──────── Dataset extract

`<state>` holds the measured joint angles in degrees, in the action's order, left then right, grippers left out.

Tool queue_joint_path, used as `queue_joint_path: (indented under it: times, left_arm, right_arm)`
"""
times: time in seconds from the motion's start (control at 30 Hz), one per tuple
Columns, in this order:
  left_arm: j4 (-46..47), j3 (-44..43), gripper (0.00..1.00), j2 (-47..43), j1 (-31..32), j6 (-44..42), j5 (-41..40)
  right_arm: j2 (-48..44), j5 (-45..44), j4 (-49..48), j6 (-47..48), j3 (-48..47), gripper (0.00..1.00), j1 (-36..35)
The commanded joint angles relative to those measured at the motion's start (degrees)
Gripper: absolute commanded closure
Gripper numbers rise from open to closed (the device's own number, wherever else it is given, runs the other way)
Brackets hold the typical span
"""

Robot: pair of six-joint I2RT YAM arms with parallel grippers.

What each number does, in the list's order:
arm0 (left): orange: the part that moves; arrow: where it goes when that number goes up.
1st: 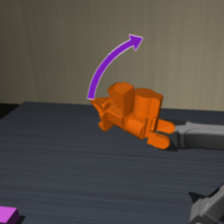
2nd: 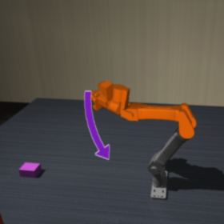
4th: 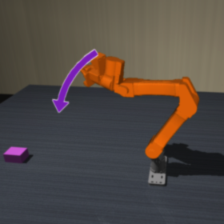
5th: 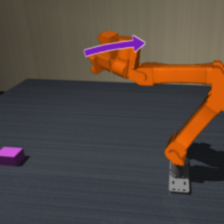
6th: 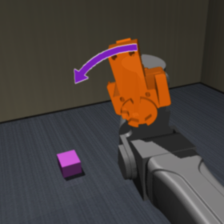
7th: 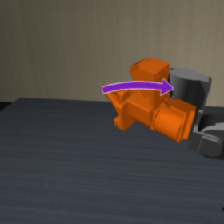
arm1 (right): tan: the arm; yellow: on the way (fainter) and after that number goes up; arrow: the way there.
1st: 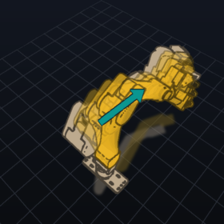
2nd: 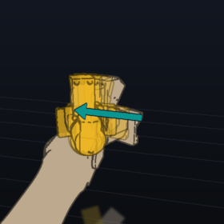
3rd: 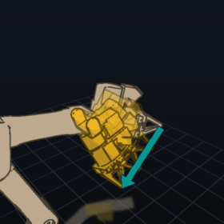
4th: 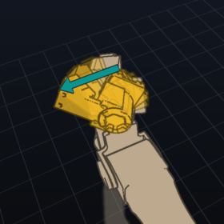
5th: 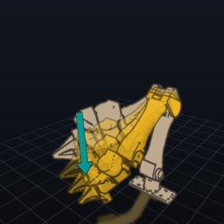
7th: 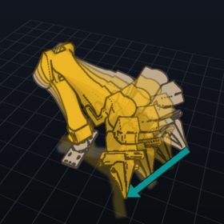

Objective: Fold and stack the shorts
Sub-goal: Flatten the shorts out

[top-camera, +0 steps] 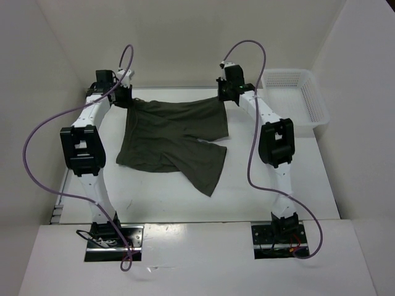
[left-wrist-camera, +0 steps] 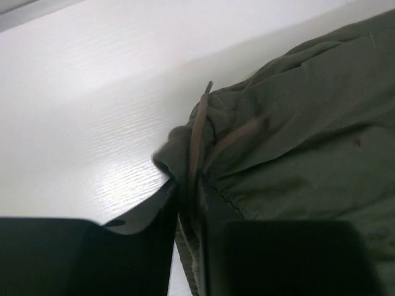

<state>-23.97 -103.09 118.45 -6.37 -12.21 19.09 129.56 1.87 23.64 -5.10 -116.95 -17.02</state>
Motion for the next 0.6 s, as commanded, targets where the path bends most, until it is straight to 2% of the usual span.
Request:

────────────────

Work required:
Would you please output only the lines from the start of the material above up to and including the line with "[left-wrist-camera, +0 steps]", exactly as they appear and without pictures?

Result of the task:
`<state>` holds the measured joint angles in degrees, in the action's order, left then right, grippers left out.

Tool queue_joint_path, used as `queue_joint_path: (indented under it: times, left_arm, right_arm)`
"""
times: time in seconds from the motion's start (control at 30 Hz), one per tuple
Columns, in this order:
  left_arm: j4 (-46..47), j3 (-44..43), gripper (0.00..1.00), j2 (-47..43), j1 (-31..32), j6 (-44..42), j5 (-41..40)
  right_arm: j2 (-48..44), j5 (-45..44), j4 (-49..48), j6 (-47..48), j3 (-48..47), gripper (0.00..1.00), j1 (-36..35)
The commanded joint angles relative to those measured at the motion's start (degrees)
Gripper: absolute commanded closure
Gripper numbers rise from open to closed (the device's own number, wherever else it is given, runs the other way)
Brackets hold the typical span
"""

Robot: pair of six-joint I2RT YAM arms with parallel grippers.

What each number does, in the list's order:
arm0 (left): orange: the part that moves; arrow: where it goes when that number goes up.
1st: 
2nd: 
4th: 
5th: 
6th: 
7th: 
arm1 (right): tan: the arm; yellow: on the way (fainter) and after that number goes up; arrow: the way there.
1st: 
2nd: 
3rd: 
4th: 
5th: 
7th: 

Objective: Fold and stack the shorts
Sub-goal: Flatten the shorts out

[top-camera, +0 steps] 
[left-wrist-camera, +0 steps] 

The exercise concludes with this answer.